Business
South Africa: Amplats to sell mines and layoff 14,000

Anglo American Platinum (Amplats), the world’s top platinum producer has revealed that it would cut 14,000 jobs in a broad restructuring of its strike-hit South African operations.
Additionally, Amplats said it planned to close four shafts and sell a mine considered unsustainable in South Africa.
“As a result of the proposed changes to the business, a total of up to 14,000 jobs may be affected,” the firm said in a statement.
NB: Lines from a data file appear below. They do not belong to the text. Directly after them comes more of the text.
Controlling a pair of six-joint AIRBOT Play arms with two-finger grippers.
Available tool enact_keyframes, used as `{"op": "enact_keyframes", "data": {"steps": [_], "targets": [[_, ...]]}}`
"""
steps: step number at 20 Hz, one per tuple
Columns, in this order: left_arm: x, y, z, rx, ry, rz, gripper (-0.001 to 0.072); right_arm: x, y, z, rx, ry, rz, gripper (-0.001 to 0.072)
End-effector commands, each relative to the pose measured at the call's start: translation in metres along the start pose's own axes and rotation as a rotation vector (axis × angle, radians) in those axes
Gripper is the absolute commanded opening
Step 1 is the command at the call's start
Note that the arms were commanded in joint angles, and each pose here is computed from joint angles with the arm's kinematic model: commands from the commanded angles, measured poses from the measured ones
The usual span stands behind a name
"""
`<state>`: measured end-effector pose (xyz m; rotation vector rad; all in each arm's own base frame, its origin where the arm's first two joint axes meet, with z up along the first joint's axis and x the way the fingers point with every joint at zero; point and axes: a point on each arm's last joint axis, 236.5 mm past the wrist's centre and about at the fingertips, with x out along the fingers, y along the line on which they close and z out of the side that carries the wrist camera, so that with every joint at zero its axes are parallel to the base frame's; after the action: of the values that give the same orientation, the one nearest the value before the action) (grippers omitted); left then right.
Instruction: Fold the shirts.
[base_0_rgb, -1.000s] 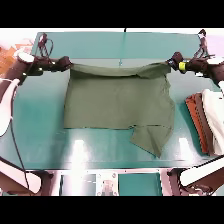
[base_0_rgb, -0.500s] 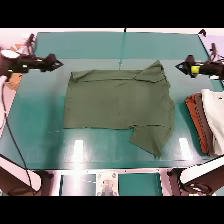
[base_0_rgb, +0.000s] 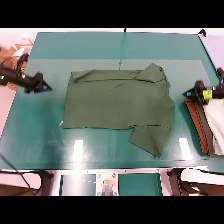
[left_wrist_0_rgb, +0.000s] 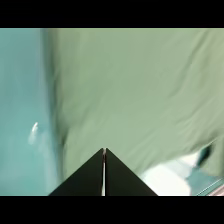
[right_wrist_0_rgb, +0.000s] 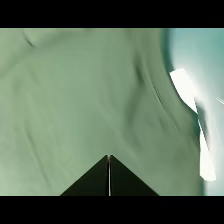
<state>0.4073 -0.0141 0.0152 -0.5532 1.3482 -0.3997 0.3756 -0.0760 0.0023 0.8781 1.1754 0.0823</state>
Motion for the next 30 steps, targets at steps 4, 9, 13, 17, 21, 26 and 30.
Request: {"op": "enact_keyframes", "data": {"steps": [4, 9, 13, 17, 21, 26, 30], "targets": [[0.024, 0.045, -0.098, -0.038, 0.003, 0.126, 0.0490, -0.020, -0.080, -0.087, 0.137, -0.048, -0.169, 0.0216], [0.053, 0.054, -0.102, -0.099, -0.063, 0.094, 0.0592, -0.010, -0.107, -0.102, 0.220, -0.063, -0.185, 0.0379], [0.084, 0.041, -0.119, -0.157, 0.005, -0.053, 0.0591, -0.001, -0.113, -0.107, 0.243, -0.050, -0.181, 0.0378], [0.112, 0.034, -0.132, -0.177, 0.089, -0.115, 0.0591, 0.012, -0.108, -0.107, 0.261, -0.021, -0.127, 0.0378], [0.143, 0.014, -0.137, -0.109, 0.145, -0.152, 0.0522, 0.023, -0.108, -0.114, 0.268, 0.029, -0.119, 0.0429], [0.132, 0.012, -0.127, -0.063, 0.152, -0.153, 0.0033, 0.051, -0.108, -0.130, 0.256, 0.142, -0.110, 0.0430], [0.132, 0.012, -0.125, -0.062, 0.146, -0.150, 0.0034, 0.074, -0.104, -0.147, 0.244, 0.234, -0.110, 0.0429]]}}
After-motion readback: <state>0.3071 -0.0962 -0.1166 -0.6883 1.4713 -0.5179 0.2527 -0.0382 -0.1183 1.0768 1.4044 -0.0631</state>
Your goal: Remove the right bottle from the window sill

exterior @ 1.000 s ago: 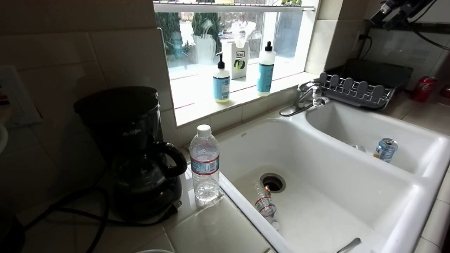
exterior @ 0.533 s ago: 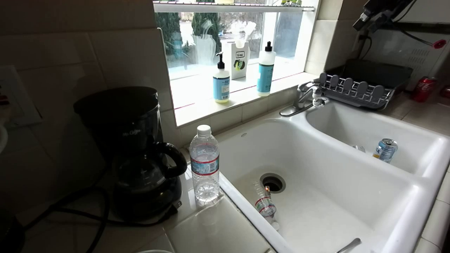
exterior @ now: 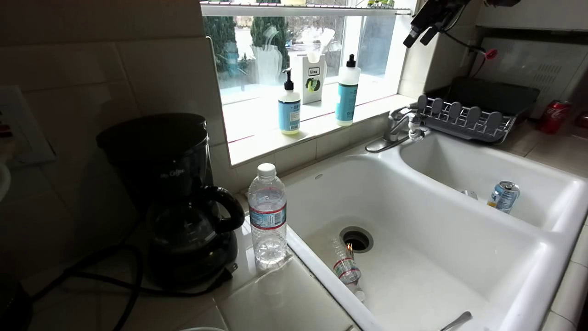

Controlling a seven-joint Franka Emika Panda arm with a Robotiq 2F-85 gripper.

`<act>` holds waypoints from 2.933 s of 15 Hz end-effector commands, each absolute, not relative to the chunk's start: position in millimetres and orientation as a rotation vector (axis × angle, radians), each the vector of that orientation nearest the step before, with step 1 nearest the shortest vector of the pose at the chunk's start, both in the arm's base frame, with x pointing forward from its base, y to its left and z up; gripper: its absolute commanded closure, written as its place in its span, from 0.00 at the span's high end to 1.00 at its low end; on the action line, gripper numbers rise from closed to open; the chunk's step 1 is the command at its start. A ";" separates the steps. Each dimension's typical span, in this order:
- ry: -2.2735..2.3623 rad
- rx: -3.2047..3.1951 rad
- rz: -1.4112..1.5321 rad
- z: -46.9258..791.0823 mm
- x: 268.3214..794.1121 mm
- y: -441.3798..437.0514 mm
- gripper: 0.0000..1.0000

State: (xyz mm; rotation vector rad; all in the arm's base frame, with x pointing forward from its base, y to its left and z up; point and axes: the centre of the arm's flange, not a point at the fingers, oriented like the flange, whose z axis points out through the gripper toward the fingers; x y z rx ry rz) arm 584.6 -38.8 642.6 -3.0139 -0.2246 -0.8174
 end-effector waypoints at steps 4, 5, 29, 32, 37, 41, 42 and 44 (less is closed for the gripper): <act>-0.320 -2.977 -0.809 632.7 618.8 -3.2 1.00; -0.331 -2.970 -0.814 634.5 621.2 0.4 1.00; -0.235 -2.942 -1.067 551.6 742.7 42.1 1.00; -0.193 -2.940 -1.058 549.5 743.6 39.7 1.00; -0.142 -2.926 -1.029 547.2 745.8 36.5 1.00; -0.110 -2.923 -1.008 543.6 746.1 33.8 1.00; -0.102 -2.923 -1.004 542.8 746.0 33.2 1.00; -0.087 -2.923 -0.988 541.3 745.3 32.8 1.00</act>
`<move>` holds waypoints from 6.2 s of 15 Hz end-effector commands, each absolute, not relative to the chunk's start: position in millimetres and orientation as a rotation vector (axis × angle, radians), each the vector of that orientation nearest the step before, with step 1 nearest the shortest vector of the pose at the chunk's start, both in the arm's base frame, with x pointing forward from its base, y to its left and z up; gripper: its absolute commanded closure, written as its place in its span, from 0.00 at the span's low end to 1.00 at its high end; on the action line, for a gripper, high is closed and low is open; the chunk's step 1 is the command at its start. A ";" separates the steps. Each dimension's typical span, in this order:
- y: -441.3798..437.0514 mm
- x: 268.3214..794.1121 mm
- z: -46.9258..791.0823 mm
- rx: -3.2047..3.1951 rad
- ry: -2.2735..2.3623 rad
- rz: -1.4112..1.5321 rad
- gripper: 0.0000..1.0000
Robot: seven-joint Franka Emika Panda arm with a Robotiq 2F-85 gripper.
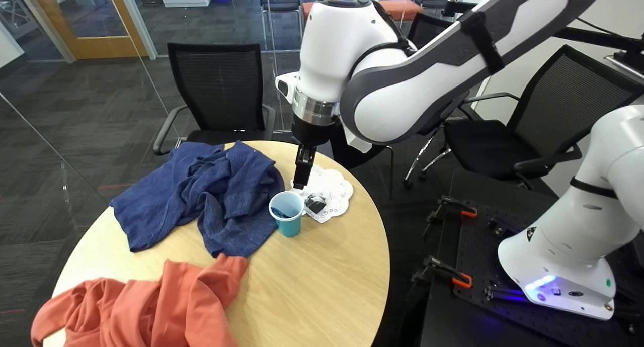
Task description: Remove the pen from the cup and put it on the table
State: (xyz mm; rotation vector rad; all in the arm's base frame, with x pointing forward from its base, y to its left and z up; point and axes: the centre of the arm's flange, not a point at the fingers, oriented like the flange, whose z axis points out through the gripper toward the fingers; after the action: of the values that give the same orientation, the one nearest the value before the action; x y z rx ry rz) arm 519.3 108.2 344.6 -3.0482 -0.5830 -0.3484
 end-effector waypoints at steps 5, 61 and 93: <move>101.6 552.3 307.8 -3.001 -0.731 -0.352 0.00; 96.7 608.5 171.2 -2.949 -0.927 -0.218 0.58; 116.6 533.0 323.8 -2.938 -0.968 -0.510 0.97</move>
State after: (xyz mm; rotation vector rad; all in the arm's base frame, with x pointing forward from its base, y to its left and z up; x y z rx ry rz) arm 569.7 114.8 289.2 -2.9377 -0.9544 -0.4593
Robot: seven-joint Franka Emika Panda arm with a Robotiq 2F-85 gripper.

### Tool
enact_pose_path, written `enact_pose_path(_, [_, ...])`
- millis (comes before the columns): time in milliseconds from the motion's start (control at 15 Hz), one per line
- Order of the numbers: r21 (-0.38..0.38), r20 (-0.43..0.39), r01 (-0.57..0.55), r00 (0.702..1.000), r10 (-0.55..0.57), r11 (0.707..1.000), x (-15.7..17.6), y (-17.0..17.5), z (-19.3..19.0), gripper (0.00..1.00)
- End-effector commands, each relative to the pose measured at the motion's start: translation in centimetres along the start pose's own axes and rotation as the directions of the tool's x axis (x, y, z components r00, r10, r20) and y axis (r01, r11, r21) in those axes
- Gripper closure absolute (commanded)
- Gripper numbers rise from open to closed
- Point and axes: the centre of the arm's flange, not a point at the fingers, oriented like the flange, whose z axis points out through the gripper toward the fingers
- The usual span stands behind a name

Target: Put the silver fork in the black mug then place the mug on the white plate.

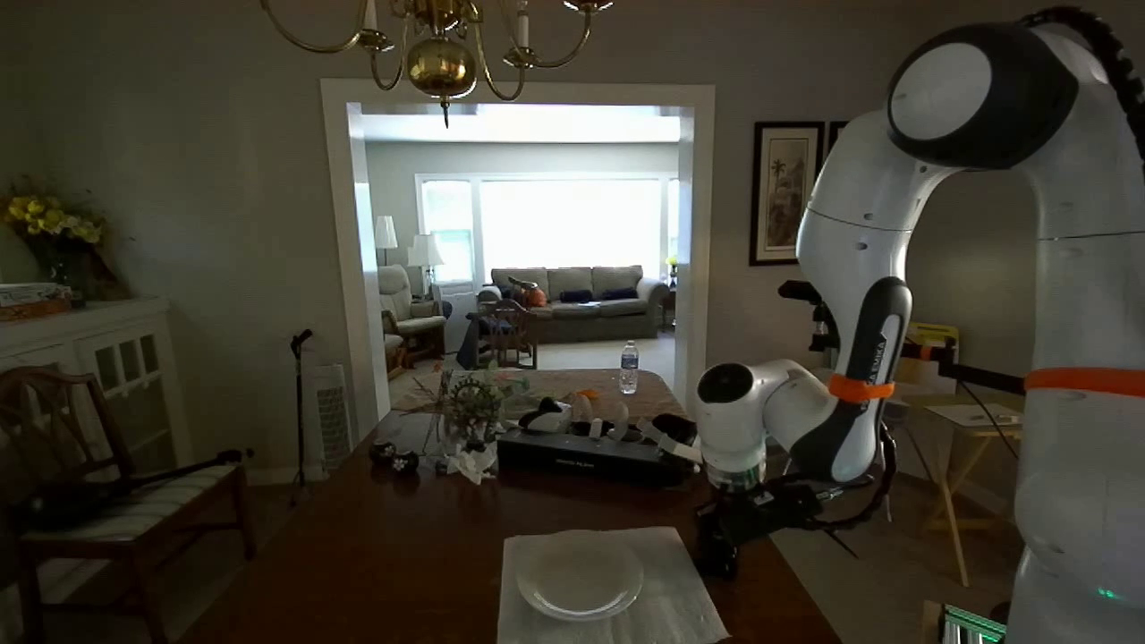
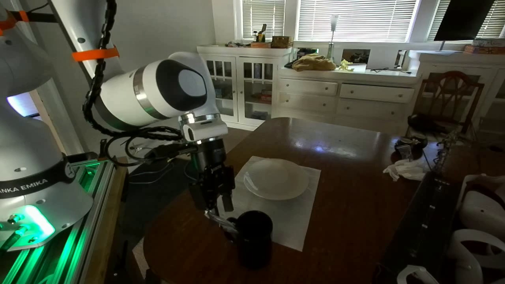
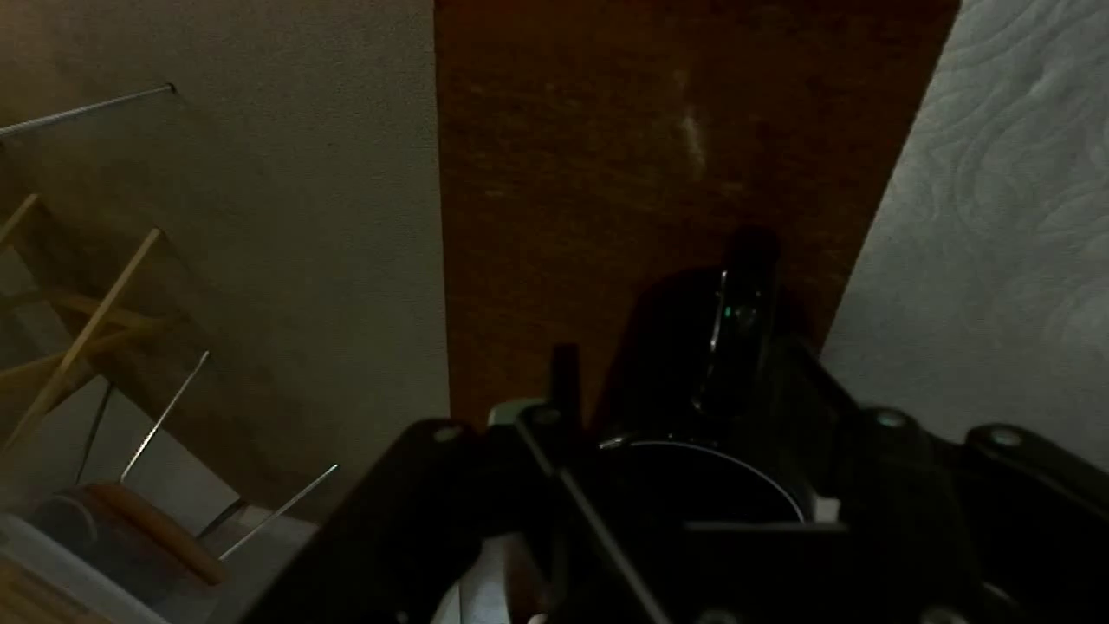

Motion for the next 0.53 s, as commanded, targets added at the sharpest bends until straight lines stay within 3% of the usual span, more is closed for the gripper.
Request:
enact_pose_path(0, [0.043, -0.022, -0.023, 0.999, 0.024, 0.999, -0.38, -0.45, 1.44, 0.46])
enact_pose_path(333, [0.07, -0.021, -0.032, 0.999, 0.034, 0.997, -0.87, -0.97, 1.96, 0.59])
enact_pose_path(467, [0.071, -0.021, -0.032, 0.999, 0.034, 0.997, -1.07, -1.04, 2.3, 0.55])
The vast majority of job cuts, 13,000 in all, would be lost around Rustenburg, a city 110 kilometres (70 miles) northwest of Johannesburg that was the crucible of labor unrest last August and September.
The labor unrest reduced Amplats platinum production by about 306,000 ounces.
In the end, the strikes may have merely been the last straw for Amplats, which like other operators in South Africa has struggled amid high extraction costs, a lack of modernization and steeper global competition.
Amplats said operations in South Africa have been unsustainable “for some time” because of high labor costs and low-quality ore.
“We are facing tough decisions to restore profitability to our operations,” said Amplats CEO Chris Griffith, while insisting that plans for restructuring pre-dated the strikes.
The restructuring would cost 3.2 billion rand (US$366 million) and result in a 400,000 ounce drop in platinum output, cutting total output by as much as a fifth.
A two-month consultation process with unions started on Tuesday, but initial reactions appear to offer little hope of a deal to save the jobs.
“We are really shocked,” said Lesiba Seshoka, spokesman for the main union, the National Union of Mineworkers (NUM). “It’s a disaster for the economy, it’s a disaster for all of us.
“We are appealing to all workers to come together in fighting these retrenchments and working together to safeguard existing jobs.”
Similar problems affect other mines
Harmony Gold announced earlier in January that it may shut a mine in Carletonville near Johannesburg, potentially affecting 6,000 staff.
World number four gold producer Gold Fields in December cut off a chunk of its South African business into a separate company that will shield its shares from future unrest.
Platinum miner Lonmin, closed one of its 11 shafts in Rustenburg in September, and plans to cut management-level specialist jobs.
Meanwhile official figures released Tuesday showed mining production fell by 4.5 percent year-on-year in November, with contraction especially in copper (52.7 percent) and gold (32.2 percent) output.
Amplats vowed to try to replace jobs with new posts in “housing, infrastructure and small business development” in the regions that habitually send laborers to the mines, notably the Eastern Cape province.
The world’s number one platinum producer warned Monday that its 2012 earnings would probably show a loss of 491 to 628 cents per share, down from a profit of 1,365 cents per share in 2011.
A reassessment of the value of its assets resulted in a write-down of 463 million rand (US$53 million), it said.